I have heard that “Reliability and Quality are kissing cousins” and also that “Reliability is Quality over time.” Neither of these definitions ring true to me. To be honest I’m a smidge offended because both of these terms diminish the value of the objective of reliability. I would state that reliability is “The design of a device or system so that it works as intended consistently over it’s defined use-life.” To me the key differentiator from my definition and the previous two descriptions of reliability is the word “design.”
Reliability is part of the design process. The majority of tools in the reliability tool kit are intended to aid the design process. The intent is to release a first generation product that demonstrates the characteristics of a completely mature design. Mature indicates that the design will not go through continuous updates throughout it’s life in the field that are necessitated because of poor reliability performance. Products that are not mature when first released have revision 1.2, 2.0, 2.5. Have you ever held off on purchasing a product because it was the first year the new technology was introduced? “I’ll wait a year or two until they have worked out the bugs.” I know that this is my motto for many technologies and products.

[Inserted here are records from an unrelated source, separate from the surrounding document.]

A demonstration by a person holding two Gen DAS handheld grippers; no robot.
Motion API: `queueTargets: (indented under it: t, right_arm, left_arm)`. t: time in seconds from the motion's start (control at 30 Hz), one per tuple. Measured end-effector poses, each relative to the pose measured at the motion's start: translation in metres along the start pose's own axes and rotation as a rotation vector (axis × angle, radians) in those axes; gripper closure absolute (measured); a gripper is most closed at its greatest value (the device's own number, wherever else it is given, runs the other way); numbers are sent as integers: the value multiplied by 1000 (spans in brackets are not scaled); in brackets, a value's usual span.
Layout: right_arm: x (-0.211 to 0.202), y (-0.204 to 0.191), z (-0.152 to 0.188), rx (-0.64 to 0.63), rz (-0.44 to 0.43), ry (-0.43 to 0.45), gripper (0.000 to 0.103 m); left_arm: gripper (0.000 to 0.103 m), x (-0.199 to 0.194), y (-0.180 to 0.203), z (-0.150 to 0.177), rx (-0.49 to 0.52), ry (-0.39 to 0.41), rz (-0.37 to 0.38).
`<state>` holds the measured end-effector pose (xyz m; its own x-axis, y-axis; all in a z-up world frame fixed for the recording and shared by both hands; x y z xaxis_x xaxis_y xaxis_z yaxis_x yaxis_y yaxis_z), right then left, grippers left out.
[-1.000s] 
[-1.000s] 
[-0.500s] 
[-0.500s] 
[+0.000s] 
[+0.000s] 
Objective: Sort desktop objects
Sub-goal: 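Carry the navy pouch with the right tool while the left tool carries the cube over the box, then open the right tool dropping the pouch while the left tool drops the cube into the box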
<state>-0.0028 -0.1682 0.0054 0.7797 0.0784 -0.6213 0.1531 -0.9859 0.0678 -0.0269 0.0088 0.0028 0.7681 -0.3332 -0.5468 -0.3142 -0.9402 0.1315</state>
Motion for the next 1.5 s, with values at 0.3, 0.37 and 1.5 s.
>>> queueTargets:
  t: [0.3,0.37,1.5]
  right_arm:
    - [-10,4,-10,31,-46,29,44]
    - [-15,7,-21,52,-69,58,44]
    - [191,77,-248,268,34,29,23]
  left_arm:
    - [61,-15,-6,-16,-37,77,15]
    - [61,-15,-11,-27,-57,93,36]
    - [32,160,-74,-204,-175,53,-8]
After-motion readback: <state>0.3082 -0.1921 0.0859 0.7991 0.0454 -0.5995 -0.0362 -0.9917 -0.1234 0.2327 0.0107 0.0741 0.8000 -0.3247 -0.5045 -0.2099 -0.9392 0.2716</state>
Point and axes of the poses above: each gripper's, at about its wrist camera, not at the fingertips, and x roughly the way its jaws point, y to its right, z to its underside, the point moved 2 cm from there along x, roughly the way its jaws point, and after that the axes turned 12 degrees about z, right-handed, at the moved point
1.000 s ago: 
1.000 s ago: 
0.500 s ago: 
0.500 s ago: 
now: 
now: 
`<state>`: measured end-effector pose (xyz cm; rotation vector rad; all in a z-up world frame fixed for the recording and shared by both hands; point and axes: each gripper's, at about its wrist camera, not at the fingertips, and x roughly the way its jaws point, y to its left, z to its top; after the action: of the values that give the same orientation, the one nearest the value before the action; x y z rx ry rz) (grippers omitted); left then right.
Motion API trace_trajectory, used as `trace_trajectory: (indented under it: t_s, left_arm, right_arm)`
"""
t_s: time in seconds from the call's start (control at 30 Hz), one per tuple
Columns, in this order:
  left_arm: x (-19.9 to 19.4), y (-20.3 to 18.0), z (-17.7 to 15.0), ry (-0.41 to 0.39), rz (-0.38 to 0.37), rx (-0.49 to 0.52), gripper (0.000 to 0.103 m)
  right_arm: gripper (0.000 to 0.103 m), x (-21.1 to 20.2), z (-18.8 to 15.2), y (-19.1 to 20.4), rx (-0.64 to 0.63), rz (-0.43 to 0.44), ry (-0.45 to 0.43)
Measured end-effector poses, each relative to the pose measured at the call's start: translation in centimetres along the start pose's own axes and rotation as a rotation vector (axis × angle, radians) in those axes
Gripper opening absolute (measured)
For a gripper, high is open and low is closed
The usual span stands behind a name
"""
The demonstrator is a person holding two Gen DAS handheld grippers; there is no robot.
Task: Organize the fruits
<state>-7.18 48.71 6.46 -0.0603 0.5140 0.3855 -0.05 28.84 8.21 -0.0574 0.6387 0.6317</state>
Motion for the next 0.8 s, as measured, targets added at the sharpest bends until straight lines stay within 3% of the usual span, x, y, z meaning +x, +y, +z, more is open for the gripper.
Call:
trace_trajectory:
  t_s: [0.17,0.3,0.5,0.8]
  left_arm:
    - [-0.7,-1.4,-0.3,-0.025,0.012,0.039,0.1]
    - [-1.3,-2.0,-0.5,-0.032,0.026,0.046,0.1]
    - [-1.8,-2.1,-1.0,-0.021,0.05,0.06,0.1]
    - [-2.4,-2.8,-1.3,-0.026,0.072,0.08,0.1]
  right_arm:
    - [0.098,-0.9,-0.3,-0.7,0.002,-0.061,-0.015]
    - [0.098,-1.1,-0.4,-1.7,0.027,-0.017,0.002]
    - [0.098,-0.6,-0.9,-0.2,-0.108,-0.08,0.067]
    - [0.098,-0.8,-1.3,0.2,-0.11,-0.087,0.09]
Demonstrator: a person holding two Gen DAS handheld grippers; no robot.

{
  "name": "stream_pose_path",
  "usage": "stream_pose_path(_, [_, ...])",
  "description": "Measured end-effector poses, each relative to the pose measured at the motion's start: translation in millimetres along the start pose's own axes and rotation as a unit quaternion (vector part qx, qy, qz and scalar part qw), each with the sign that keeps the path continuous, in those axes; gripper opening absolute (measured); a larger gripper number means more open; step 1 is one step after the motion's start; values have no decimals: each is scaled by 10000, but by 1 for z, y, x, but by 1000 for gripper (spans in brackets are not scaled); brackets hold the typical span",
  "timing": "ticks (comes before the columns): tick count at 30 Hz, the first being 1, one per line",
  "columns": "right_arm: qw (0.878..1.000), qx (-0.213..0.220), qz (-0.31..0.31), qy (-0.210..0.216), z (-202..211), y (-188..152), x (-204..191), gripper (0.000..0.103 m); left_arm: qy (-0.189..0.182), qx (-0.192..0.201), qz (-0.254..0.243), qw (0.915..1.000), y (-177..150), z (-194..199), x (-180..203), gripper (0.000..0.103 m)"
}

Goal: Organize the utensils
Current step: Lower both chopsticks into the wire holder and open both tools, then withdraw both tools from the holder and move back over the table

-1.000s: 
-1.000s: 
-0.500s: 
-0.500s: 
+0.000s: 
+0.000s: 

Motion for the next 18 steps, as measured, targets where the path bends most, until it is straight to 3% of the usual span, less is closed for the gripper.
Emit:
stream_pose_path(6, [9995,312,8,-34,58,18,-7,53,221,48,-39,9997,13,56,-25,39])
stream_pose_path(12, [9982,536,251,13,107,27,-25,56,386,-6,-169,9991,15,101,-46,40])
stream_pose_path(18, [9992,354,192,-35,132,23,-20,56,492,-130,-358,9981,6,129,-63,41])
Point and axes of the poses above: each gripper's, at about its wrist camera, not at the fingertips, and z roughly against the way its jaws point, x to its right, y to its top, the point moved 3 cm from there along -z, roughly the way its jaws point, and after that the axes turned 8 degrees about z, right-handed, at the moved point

So what is Quality then? Quality to me is the intent to manufacture a product to specifications. The tool box primarily is intended to measure and adjust parameters that affect irregularities between product units. If a product is designed in a manner where it is unlikely to handle the variabilities of it’s defined manufacturing specifications, use case or environment, improving quality can do nothing. A high quality product may be one that manufactures the inability to handle those three variabilities perfectly consistently. High Quality and low reliability is a consistency across a population to have the same sensitivities to manufacturing, use, and environment variabilities. A highly reliable low quality product is a process that has created a population that has individual units able to handle high variability and others that are very sensitive to variability within the same specified design.
I’m not going to go so far as to say that reliability is pro-active and quality is re-active. Quality can be pro-active by putting systems in place to ensure that manufacturing variabilities are minimized. Cpk charts are an amazing tool that can identify trends that will lead to defects before they occur. The rumble strips on a road are the Cpk chart for driving. It provides an indicator that you are having a trend that is going to lead to an issue and a correction is advised.
So I believe that taking some time to think about and share perspectives on what both Reliability and Quality are can help organizations and teams better implement the tool they provide.